ACTIVITY. All lines from the one holding "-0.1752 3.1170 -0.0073" down to the last line of the entries are to be reproduced exactly, with no other lines.

SUPPLIED MATERIAL.
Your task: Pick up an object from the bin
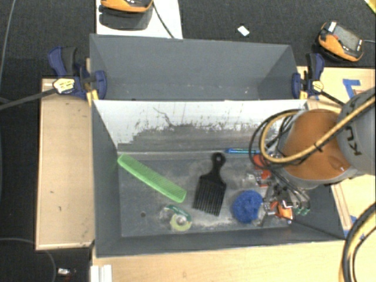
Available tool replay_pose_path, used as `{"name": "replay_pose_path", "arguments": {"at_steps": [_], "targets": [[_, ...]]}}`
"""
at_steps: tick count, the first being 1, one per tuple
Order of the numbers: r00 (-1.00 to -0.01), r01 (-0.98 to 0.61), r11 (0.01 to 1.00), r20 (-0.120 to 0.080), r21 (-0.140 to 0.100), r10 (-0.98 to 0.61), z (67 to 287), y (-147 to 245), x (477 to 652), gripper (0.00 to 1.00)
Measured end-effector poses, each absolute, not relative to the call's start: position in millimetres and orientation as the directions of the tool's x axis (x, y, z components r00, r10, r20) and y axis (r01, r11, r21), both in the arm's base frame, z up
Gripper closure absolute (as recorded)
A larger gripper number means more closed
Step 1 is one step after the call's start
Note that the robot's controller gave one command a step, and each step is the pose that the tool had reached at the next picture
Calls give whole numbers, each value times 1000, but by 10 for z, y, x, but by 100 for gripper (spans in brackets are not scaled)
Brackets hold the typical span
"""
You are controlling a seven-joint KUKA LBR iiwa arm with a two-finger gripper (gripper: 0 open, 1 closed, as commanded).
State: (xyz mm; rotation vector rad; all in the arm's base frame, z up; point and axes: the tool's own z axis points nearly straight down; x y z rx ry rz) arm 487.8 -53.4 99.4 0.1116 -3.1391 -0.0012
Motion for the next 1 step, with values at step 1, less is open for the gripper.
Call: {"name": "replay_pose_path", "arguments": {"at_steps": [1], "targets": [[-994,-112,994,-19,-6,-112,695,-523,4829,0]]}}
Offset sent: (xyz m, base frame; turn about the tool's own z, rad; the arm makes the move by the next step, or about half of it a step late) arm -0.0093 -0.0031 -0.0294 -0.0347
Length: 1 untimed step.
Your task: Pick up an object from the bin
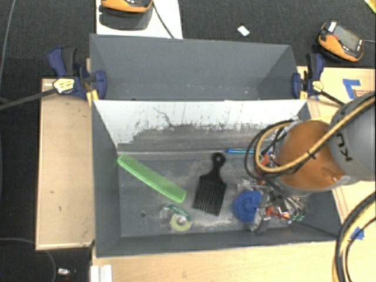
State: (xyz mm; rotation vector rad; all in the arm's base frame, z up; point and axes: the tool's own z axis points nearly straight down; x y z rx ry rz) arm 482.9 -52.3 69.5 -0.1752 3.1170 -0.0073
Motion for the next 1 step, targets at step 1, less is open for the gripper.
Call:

SOLUTION TO THE EXERCISE.
State: (xyz mm; rotation vector rad; all in the arm's base frame, z up; point and axes: the tool's own z axis points nearly straight down; x y z rx ry rz) arm 482.9 -52.3 69.5 -0.1752 3.1170 -0.0073
Motion for the next 1 step, targets at step 1, less is open for the gripper.
Call:

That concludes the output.